| Problem to solve |
Extract all lines that hold "camera" from the records below.

| Recorded data |

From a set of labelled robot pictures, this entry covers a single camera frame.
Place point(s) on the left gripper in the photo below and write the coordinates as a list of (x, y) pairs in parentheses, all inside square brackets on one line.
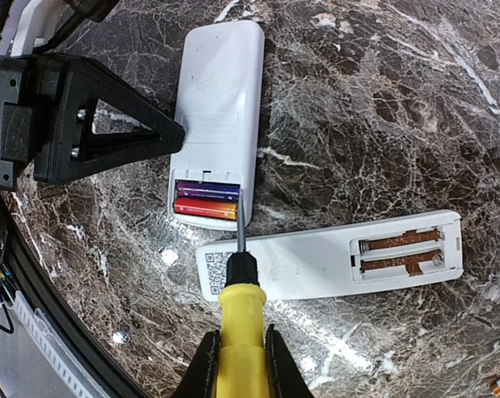
[(76, 118)]

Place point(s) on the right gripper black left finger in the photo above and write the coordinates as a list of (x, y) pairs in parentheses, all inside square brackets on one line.
[(200, 377)]

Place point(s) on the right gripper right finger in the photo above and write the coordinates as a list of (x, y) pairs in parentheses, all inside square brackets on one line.
[(284, 377)]

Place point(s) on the yellow handled screwdriver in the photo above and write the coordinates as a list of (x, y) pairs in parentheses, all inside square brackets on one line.
[(242, 359)]

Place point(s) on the grey remote control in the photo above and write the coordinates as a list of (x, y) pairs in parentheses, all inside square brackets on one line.
[(218, 106)]

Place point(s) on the purple blue AAA battery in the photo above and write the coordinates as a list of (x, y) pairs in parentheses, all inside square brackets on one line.
[(208, 190)]

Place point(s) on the red orange AAA battery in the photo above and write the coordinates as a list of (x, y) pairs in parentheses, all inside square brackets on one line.
[(222, 210)]

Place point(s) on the white remote control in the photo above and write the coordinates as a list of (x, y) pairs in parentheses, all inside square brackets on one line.
[(363, 258)]

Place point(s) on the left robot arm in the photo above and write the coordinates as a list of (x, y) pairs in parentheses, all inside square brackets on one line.
[(44, 25)]

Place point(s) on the white slotted cable duct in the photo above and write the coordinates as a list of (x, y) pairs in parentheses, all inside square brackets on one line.
[(52, 347)]

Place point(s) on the black front rail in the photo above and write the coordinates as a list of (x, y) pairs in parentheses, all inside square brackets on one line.
[(35, 286)]

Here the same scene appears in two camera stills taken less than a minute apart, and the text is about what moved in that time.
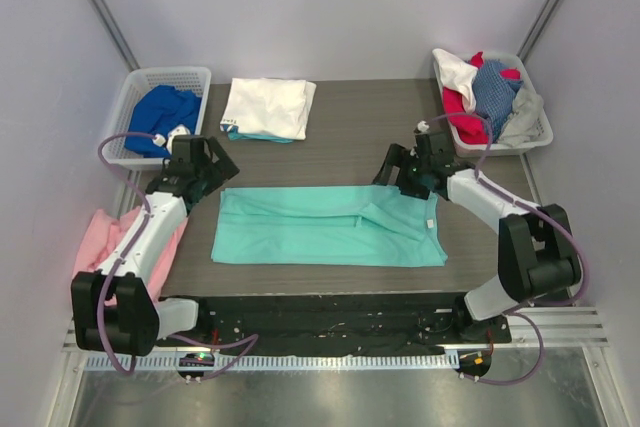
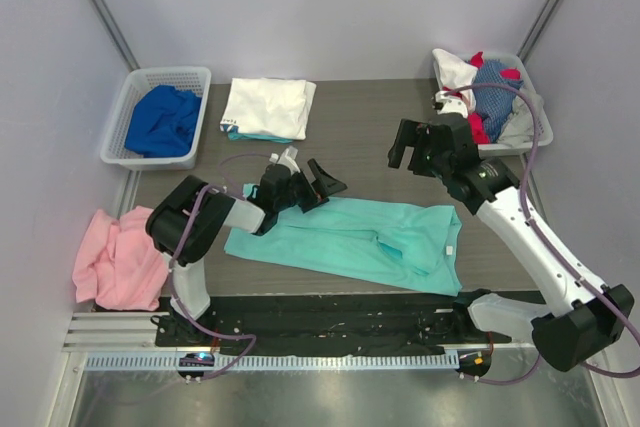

| Written response |
From a set of labelled robot pictures, this entry covers a single camera frame.
Here the same scene appears in two camera stills taken less than a minute apart, and the text is about what moved in that time.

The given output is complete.